Un hombre hace 'puenting', una práctica que este verano ha costado la vida a dos personas en Cantabria y Granada. /
Un hombre hace 'puenting', una práctica que este verano ha costado la vida a dos personas en Cantabria y Granada.

El Gobierno acelera la confección de una ley más restrictiva tras la muerte de la holandesa Vera Mol durante un ejercicio de 'puenting' en Cabezón de la Sal

ÁLVARO SAN MIGUELsantander

La investigación del caso Vera Mol -la holandesa de 17 años que murió este verano haciendo 'puenting' en Cantabria- sigue abierta y aún se desconoce quién fue el responsable del trágico accidente. Mientras el caso se resuelve y se depuran responsabilidades, el Gobierno regional acelera la elaboración de la ley que regulará a partir de ahora los deportes de riesgo en la comunidad autónoma. El departamento de Turismo dará prioridad a la formación de los monitores de aventura y les exigirá a partir de ahora una cualificación profesional para cada práctica que dirijan. ¿Eso significa que Vera Mol perdió la vida porque los monitores de la empresa Aqua 21 Aventura no tenían la formación adecuada? «No hemos podido saberlo -responde la directora general de Turismo del Ejecutivo, Eva Bartolomé-, primero porque el caso está en los tribunales y, segundo, porque la empresa implicada en el accidente no ha respondido a nuestras llamadas».

El decreto en vigor, aprobado en 1997, mete los deportes de riesgo en el mismo saco normativo que los alojamientos y actividades en el medio rural de Cantabria. Así que una empresa que quiera ofrecer un deporte de riesgo como el 'puenting', el barranquismo, la escalada o el parapente solo tiene que presentar una licencia, suscribir un seguro de responsabilidad civil, otro de accidente o asistencia, contar con un director técnico y disponer de monitores específicos en función de la actividad. Unos requisitos cumplidos por 173 empresas de aventura desde entonces -son las que aparecen en el registro del Gobierno de Cantabria, aunque no todas siguen operando-.

La normativa está «obsoleta», lamenta la directora de Turismo, Eva Bartolomé. Es uno de los decretos pendientes de actualizar para cumplir las últimas directivas europeas. Bruselas obliga a dar más libertad a las empresas, reduciendo el exceso de burocracia y los obstáculos administrativos.
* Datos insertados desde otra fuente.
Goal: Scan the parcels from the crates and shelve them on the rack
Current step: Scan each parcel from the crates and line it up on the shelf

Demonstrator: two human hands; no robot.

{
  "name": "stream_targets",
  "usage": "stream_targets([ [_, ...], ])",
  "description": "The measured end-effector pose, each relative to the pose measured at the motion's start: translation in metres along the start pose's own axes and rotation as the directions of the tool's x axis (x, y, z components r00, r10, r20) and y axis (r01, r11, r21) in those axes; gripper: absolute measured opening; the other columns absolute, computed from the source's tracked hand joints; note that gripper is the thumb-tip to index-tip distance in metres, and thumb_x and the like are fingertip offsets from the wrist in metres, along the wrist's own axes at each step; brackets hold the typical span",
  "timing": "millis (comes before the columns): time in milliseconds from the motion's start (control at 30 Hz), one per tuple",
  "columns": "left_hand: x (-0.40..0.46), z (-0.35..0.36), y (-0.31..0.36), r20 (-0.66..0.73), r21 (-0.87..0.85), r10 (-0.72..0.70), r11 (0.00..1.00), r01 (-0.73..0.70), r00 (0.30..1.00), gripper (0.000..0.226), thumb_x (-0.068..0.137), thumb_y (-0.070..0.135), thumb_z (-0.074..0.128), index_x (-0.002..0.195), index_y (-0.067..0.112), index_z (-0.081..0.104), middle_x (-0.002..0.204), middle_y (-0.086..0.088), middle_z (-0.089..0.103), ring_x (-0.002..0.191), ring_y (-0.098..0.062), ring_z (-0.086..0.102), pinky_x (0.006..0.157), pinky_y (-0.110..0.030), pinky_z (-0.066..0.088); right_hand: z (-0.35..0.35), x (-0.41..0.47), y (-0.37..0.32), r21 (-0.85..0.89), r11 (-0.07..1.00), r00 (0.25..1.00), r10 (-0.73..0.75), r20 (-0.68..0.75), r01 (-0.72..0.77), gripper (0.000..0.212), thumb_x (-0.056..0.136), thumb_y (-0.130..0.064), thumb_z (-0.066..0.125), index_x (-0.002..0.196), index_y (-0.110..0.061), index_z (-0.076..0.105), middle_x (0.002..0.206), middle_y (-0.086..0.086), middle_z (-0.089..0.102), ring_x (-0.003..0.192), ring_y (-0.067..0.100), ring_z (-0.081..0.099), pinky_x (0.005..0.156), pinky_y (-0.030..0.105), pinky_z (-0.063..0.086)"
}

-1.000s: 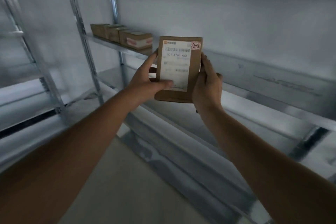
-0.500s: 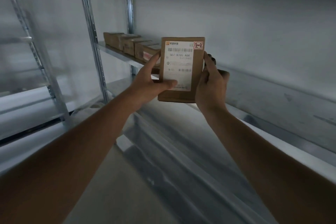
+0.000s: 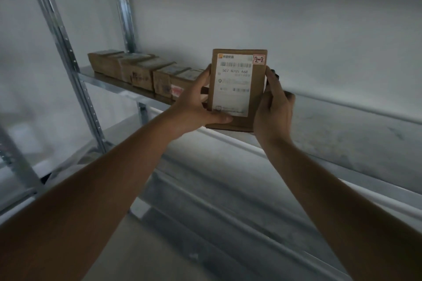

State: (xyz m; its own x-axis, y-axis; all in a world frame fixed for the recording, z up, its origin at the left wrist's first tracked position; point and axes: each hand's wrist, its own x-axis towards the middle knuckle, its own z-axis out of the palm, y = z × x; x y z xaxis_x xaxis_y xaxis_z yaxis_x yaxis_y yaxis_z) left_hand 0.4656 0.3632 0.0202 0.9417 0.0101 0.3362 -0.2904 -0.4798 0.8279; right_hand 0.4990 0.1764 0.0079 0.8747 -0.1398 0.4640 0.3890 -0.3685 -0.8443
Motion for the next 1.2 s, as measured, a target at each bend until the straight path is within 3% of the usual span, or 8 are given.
stream_targets([
  [100, 0.031, -0.009, -0.014, 0.057, 0.016, -0.011, 1.0, 0.01, 0.998, 0.123, 0.071, 0.016, 0.098, 0.166, 0.041, 0.024, 0.148, 0.023, 0.049, 0.131, -0.003, 0.045, 0.082, -0.013, 0.052, 0.017, 0.02, 0.007, 0.004, 1.0, 1.0, 0.017, -0.018, -0.017, 0.052, 0.115, -0.02, 0.028, 0.16, -0.042, 0.04, 0.126, 0.003, 0.043, 0.093, -0.024, 0.04, 0.098, 0.017, 0.033],
  [300, 0.081, -0.018, -0.028, 0.137, 0.115, -0.017, 0.993, 0.001, 0.99, 0.136, 0.066, 0.027, 0.101, 0.168, 0.042, 0.012, 0.155, 0.012, 0.052, 0.131, -0.005, 0.053, 0.106, -0.034, 0.055, 0.041, 0.056, 0.023, -0.004, 1.0, 1.0, 0.017, -0.014, -0.018, 0.053, 0.114, -0.02, 0.023, 0.16, -0.042, 0.039, 0.125, 0.005, 0.043, 0.103, 0.006, 0.045, 0.105, 0.03, 0.041],
  [433, 0.1, -0.018, -0.037, 0.212, 0.176, -0.009, 0.984, -0.029, 0.977, 0.148, 0.063, 0.023, 0.103, 0.168, 0.043, 0.0, 0.159, 0.015, 0.046, 0.136, -0.001, 0.045, 0.092, -0.01, 0.048, 0.055, 0.075, 0.037, 0.032, 0.999, 0.999, 0.031, -0.03, -0.03, 0.048, 0.115, -0.03, 0.023, 0.158, -0.041, 0.042, 0.134, 0.002, 0.051, 0.113, 0.009, 0.036, 0.108, 0.031, 0.038],
  [600, 0.123, -0.024, -0.049, 0.268, 0.235, -0.013, 0.971, -0.053, 0.963, 0.156, 0.066, 0.018, 0.102, 0.166, 0.044, -0.015, 0.171, 0.014, 0.029, 0.138, 0.002, 0.031, 0.105, -0.023, 0.036, 0.075, 0.085, 0.051, 0.078, 0.996, 0.999, 0.04, -0.037, -0.038, 0.049, 0.108, -0.059, 0.026, 0.152, -0.049, 0.044, 0.129, -0.004, 0.055, 0.129, 0.02, 0.048, 0.105, 0.05, 0.052],
  [733, 0.142, -0.032, -0.056, 0.278, 0.29, 0.051, 0.947, -0.134, 0.959, 0.15, 0.066, 0.024, 0.102, 0.167, 0.045, -0.007, 0.167, 0.013, 0.036, 0.133, 0.002, 0.036, 0.081, -0.005, 0.039, 0.088, 0.095, 0.051, 0.099, 0.993, 0.994, 0.072, -0.079, -0.064, 0.05, 0.1, -0.069, 0.03, 0.147, -0.059, 0.045, 0.131, -0.006, 0.059, 0.131, 0.023, 0.054, 0.101, 0.059, 0.056],
  [900, 0.161, -0.051, -0.062, 0.282, 0.344, 0.126, 0.912, -0.223, 0.951, 0.145, 0.055, 0.052, 0.103, 0.164, 0.051, 0.008, 0.156, 0.001, 0.04, 0.143, -0.018, 0.042, 0.112, -0.051, 0.051, 0.102, 0.105, 0.037, 0.096, 0.986, 0.984, 0.144, -0.103, -0.134, 0.044, 0.103, -0.062, 0.03, 0.142, -0.06, 0.049, 0.133, -0.009, 0.059, 0.133, 0.024, 0.052, 0.105, 0.06, 0.054],
  [1067, 0.179, -0.067, -0.075, 0.355, 0.396, 0.139, 0.873, -0.283, 0.924, 0.124, 0.058, 0.059, 0.099, 0.159, 0.041, 0.029, 0.146, 0.006, 0.054, 0.129, -0.017, 0.056, 0.102, -0.047, 0.058, 0.12, 0.116, 0.03, 0.033, 0.972, 0.969, 0.236, -0.069, -0.234, 0.032, 0.107, -0.056, 0.029, 0.12, -0.066, 0.057, 0.125, -0.018, 0.063, 0.134, 0.025, 0.052, 0.108, 0.062, 0.051],
  [1200, 0.189, -0.074, -0.087, 0.427, 0.397, 0.131, 0.862, -0.315, 0.895, 0.11, 0.064, 0.06, 0.096, 0.156, 0.034, 0.041, 0.148, 0.009, 0.058, 0.132, -0.017, 0.056, 0.104, -0.046, 0.056, 0.128, 0.123, 0.034, -0.033, 0.958, 0.958, 0.282, -0.056, -0.284, 0.044, 0.101, -0.052, 0.032, 0.133, -0.049, 0.062, 0.123, -0.012, 0.068, 0.132, 0.028, 0.055, 0.11, 0.057, 0.05],
])
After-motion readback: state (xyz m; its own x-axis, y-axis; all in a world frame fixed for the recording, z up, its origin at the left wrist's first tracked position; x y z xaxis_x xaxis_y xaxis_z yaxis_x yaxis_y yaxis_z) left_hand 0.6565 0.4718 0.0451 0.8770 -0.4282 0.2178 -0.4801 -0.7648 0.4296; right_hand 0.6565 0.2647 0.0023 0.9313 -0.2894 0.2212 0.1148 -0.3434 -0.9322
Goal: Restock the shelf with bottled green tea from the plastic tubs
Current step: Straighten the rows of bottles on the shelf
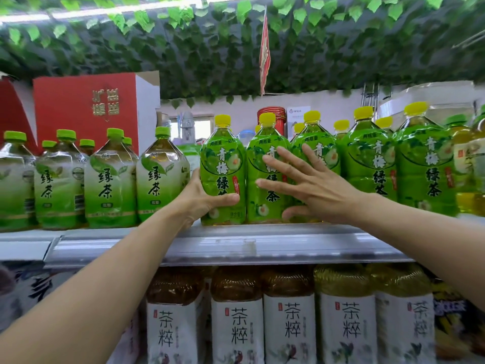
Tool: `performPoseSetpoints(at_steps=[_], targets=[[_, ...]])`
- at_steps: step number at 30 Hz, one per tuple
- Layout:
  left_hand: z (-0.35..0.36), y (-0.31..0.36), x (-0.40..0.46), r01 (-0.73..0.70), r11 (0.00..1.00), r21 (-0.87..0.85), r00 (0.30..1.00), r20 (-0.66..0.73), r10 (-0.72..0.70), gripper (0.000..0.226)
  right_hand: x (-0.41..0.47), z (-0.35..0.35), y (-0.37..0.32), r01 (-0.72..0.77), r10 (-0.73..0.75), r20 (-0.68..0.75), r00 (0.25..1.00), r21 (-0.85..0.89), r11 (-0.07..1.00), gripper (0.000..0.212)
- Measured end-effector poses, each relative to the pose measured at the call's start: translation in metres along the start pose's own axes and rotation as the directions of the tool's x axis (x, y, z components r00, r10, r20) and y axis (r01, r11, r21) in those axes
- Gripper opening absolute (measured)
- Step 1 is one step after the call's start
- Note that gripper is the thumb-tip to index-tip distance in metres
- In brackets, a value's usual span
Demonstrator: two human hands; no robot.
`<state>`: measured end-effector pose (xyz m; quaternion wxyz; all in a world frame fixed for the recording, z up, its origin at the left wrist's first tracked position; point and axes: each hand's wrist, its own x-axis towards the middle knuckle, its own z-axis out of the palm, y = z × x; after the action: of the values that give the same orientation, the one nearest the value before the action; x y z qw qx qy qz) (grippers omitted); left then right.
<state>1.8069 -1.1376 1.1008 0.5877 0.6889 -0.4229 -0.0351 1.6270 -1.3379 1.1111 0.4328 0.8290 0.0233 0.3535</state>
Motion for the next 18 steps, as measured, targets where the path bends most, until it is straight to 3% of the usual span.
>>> performPoseSetpoints(at_steps=[2, 5, 11, 15, 18], targets=[[0.000, 0.001, -0.001, -0.012, 0.999, 0.046, 1.000, -0.025, 0.014, 0.117, 0.000, 0.001, -0.001, 0.004, -0.004, 0.008, 1.000, 0.010, 1.000, 0.077], [0.001, 0.004, -0.008, 0.002, 0.994, 0.106, 0.999, -0.042, 0.002, 0.133, -0.006, -0.004, 0.003, -0.019, 0.019, -0.004, 1.000, 0.054, 0.998, 0.080], [0.035, 0.015, -0.017, -0.114, 0.960, 0.255, 0.957, -0.230, 0.174, 0.159, -0.058, -0.012, 0.024, -0.322, 0.320, 0.040, 0.946, 0.042, 0.946, 0.110], [0.060, 0.014, -0.023, -0.065, 0.888, 0.455, 0.924, -0.309, 0.226, 0.165, -0.066, -0.017, 0.032, -0.344, 0.339, 0.163, 0.927, 0.005, 0.939, 0.121], [0.061, 0.011, -0.021, -0.062, 0.859, 0.508, 0.904, -0.337, 0.264, 0.166, -0.066, -0.015, 0.033, -0.332, 0.321, 0.148, 0.935, 0.055, 0.942, 0.122]])
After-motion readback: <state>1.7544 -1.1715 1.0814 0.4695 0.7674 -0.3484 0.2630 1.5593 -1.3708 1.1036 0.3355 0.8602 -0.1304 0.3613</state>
El objetivo es que los empresarios del turismo activo puedan poner el negocio en marcha antes de contar con autorización administrativa.
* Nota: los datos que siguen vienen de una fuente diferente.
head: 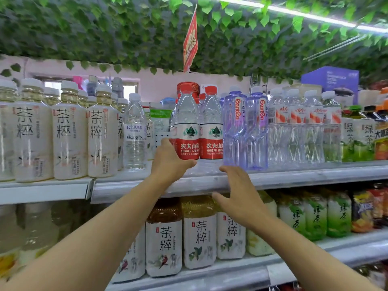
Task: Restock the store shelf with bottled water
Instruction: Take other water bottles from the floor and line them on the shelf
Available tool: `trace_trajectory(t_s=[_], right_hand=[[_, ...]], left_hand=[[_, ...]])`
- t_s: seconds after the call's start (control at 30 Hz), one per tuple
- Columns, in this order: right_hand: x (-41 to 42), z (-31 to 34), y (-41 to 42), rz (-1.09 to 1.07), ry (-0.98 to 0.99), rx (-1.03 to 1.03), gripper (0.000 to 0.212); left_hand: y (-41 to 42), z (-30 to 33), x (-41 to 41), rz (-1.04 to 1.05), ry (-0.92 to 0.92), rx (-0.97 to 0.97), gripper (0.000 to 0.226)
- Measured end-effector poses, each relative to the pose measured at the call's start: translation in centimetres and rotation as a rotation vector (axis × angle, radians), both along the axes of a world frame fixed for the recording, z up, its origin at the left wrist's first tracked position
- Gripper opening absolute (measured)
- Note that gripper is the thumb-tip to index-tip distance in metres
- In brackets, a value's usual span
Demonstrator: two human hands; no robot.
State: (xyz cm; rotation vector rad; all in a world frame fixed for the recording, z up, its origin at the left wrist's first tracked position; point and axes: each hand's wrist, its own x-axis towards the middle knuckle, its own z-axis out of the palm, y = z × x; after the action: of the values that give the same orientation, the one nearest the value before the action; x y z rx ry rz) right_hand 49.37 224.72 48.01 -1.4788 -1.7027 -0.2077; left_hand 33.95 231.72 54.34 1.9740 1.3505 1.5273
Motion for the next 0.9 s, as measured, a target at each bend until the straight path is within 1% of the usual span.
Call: trace_trajectory(t_s=[0.07, 0.13, 0.17, 0.23, 0.3, 0.37, 0.5, 0.6, 0.7, 0.77, 0.83, 0.9], right_hand=[[0.0, -0.8, -0.8, -0.016, 0.019, -0.016, 0.064], [0.2, -1.9, -1.6, -0.022, 0.013, -0.028, 0.064], [0.4, -2.5, -2.0, -0.02, 0.005, -0.033, 0.063], [0.8, -4.1, -2.9, -0.019, -0.009, -0.047, 0.061], [1.5, -6.1, -3.8, -0.038, -0.017, -0.096, 0.061], [2.2, -8.7, -4.7, -0.059, -0.028, -0.166, 0.062], [4.0, -14.8, -6.7, -0.022, -0.034, -0.311, 0.06], [5.7, -19.9, -7.8, -0.025, -0.055, -0.429, 0.059], [7.1, -25.2, -9.2, -0.004, -0.043, -0.56, 0.061], [8.0, -28.7, -10.3, 0.031, -0.012, -0.648, 0.06], [8.8, -32.1, -11.3, 0.048, 0.025, -0.72, 0.058], [9.4, -35.7, -12.2, 0.057, 0.048, -0.776, 0.059]], left_hand=[[-1.6, -1.3, 0.1, 0.026, -0.004, 0.135, 0.073], [-3.5, -3.2, 0.4, -0.01, -0.009, 0.216, 0.065], [-4.5, -4.2, 0.5, -0.048, -0.011, 0.226, 0.061], [-6.2, -6.9, 0.8, -0.129, -0.016, 0.185, 0.056], [-7.4, -10.1, 1.1, -0.181, 0.008, 0.112, 0.051], [-8.3, -13.6, 1.3, -0.222, 0.066, -0.002, 0.047], [-9.7, -20.7, 2.3, -0.304, 0.197, -0.363, 0.047], [-10.9, -26.3, 3.6, -0.316, 0.268, -0.554, 0.047], [-12.7, -31.6, 4.9, -0.305, 0.311, -0.705, 0.051], [-14.0, -35.0, 5.6, -0.294, 0.306, -0.799, 0.048], [-15.2, -38.6, 5.9, -0.281, 0.304, -0.848, 0.044], [-16.4, -42.1, 6.0, -0.283, 0.348, -0.899, 0.047]])
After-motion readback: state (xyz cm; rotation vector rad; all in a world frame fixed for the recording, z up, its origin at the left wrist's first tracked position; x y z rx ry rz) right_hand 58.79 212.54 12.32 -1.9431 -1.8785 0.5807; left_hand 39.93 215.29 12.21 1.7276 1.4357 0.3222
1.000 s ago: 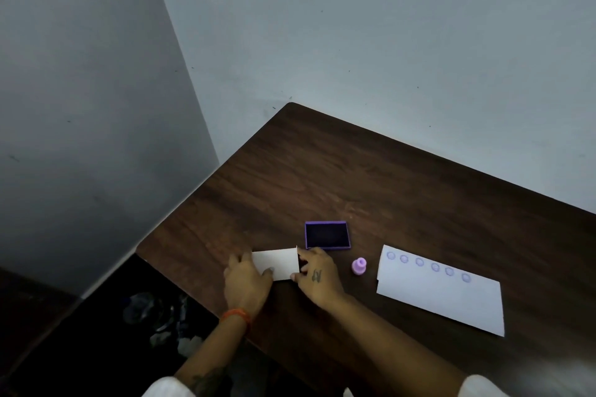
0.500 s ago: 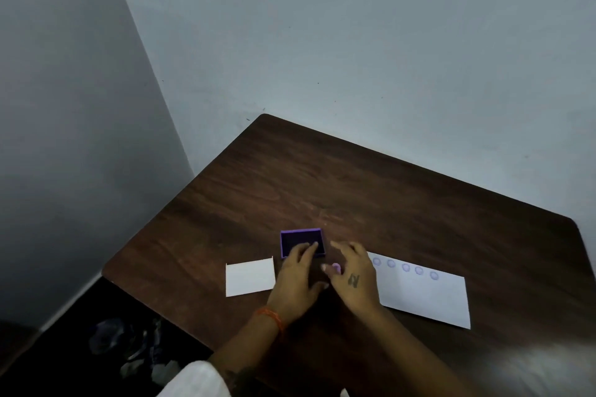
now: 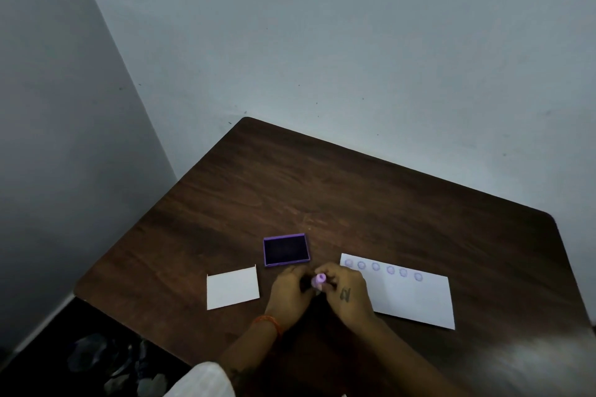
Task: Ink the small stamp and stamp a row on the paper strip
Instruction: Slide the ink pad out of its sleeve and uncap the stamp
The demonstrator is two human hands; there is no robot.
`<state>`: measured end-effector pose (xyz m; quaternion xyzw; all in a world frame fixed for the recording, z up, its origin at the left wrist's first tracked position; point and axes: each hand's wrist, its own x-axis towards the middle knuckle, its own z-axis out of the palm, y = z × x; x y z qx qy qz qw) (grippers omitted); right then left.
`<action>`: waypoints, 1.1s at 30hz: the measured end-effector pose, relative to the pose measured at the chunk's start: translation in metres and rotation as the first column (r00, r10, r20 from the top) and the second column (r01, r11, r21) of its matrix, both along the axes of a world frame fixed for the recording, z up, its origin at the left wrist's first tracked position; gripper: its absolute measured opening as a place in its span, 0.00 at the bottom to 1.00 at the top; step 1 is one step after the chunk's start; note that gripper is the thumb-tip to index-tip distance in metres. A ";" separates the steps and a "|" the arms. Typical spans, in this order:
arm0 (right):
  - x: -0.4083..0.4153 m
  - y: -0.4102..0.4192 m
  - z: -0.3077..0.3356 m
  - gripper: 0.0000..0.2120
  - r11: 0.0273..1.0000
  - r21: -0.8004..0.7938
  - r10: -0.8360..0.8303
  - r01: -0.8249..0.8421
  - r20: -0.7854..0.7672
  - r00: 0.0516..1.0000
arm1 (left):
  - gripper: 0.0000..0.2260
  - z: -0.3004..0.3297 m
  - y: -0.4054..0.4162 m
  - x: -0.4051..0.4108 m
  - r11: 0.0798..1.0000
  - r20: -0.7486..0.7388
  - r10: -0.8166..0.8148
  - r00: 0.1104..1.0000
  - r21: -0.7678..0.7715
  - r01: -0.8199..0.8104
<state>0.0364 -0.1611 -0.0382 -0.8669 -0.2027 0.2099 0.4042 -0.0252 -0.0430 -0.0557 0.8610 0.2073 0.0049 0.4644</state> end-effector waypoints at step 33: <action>0.029 -0.009 0.004 0.06 0.962 0.161 -0.123 0.221 -0.467 0.876 | 0.11 0.006 0.010 0.006 0.924 0.055 0.067 0.996 -0.379 -0.041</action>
El próximo 21 de septiembre, los responsables de Turismo de todas las comunidades autónomas se reunirán en Madrid para debatir el nuevo rumbo del turismo de aventura y su regulación con los dos recientes accidentes mortales de 'puenting' en mente -el de Cabezón de la Sal y otro en Granada-. Eva Bartolomé asegura que defenderá, en la línea de lo que tiene pensado para Cantabria, la exigencia de cualificación, «especialmente en idiomas», a todos los monitores que quieran trabajar en la región.

La exigencia de una cualificación específica «será una prioridad en Cantabria», afirma Bartolomé, aunque la directora de Turismo subraya que ahora mismo hay «muy pocas alternativas educativas para formar a los monitores». En estos momentos, en Cantabria, solo se pueden cursar dos titulaciones de este tipo: el grado en Ciencias de la Actividad Física y del Deporte que ofrece la Universidad Europea del Atlántico y el módulo de FP de grado medio de Conducción de Actividades Físico-Deportivas en el Medio Natural, que sólo se imparte en institutos de Potes y Ampuero.